───── Available data

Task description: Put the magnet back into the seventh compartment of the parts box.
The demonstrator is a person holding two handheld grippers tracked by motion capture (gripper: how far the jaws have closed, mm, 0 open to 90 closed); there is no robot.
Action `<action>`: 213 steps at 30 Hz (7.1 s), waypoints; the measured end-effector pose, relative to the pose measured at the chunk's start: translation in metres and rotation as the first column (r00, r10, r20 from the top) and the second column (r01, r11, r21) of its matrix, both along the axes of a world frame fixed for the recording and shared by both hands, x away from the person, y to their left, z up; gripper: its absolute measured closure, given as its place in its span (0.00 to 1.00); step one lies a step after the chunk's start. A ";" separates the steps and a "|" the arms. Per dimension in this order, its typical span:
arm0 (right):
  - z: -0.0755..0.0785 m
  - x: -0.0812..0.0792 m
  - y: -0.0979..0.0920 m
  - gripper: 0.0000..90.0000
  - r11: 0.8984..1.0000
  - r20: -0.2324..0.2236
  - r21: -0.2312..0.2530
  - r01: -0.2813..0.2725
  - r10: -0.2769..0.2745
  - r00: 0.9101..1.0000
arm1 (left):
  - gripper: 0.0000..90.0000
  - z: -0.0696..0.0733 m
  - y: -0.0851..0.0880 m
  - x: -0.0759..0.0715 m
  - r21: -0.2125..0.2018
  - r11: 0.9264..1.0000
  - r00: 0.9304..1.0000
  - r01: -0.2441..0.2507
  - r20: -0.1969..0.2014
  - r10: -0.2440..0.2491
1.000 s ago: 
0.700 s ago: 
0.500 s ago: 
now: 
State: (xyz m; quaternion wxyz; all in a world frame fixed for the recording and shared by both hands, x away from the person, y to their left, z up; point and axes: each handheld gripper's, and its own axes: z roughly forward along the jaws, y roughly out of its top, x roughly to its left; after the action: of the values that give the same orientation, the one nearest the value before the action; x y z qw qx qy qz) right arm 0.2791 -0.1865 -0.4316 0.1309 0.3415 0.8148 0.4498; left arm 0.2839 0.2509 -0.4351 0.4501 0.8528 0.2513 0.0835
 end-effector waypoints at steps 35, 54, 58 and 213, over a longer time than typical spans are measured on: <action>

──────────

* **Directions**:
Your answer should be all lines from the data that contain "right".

* **The completed task**:
arm0 (right):
State: (xyz m; quaternion wxyz; all in a world frame fixed for the recording and shared by both hands, x away from the person, y to their left, z up; point and axes: each handheld gripper's, and its own axes: z roughly forward along the jaws, y roughly out of its top, x roughly to its left; after the action: of the values that give the same orientation, the one nearest the value before the action; x y z qw qx qy qz) right arm 0.2791 -0.1865 -0.4316 0.1309 0.3415 0.8148 0.4498; left arm 0.2839 0.2509 -0.4351 0.4501 0.8528 0.2513 0.0835

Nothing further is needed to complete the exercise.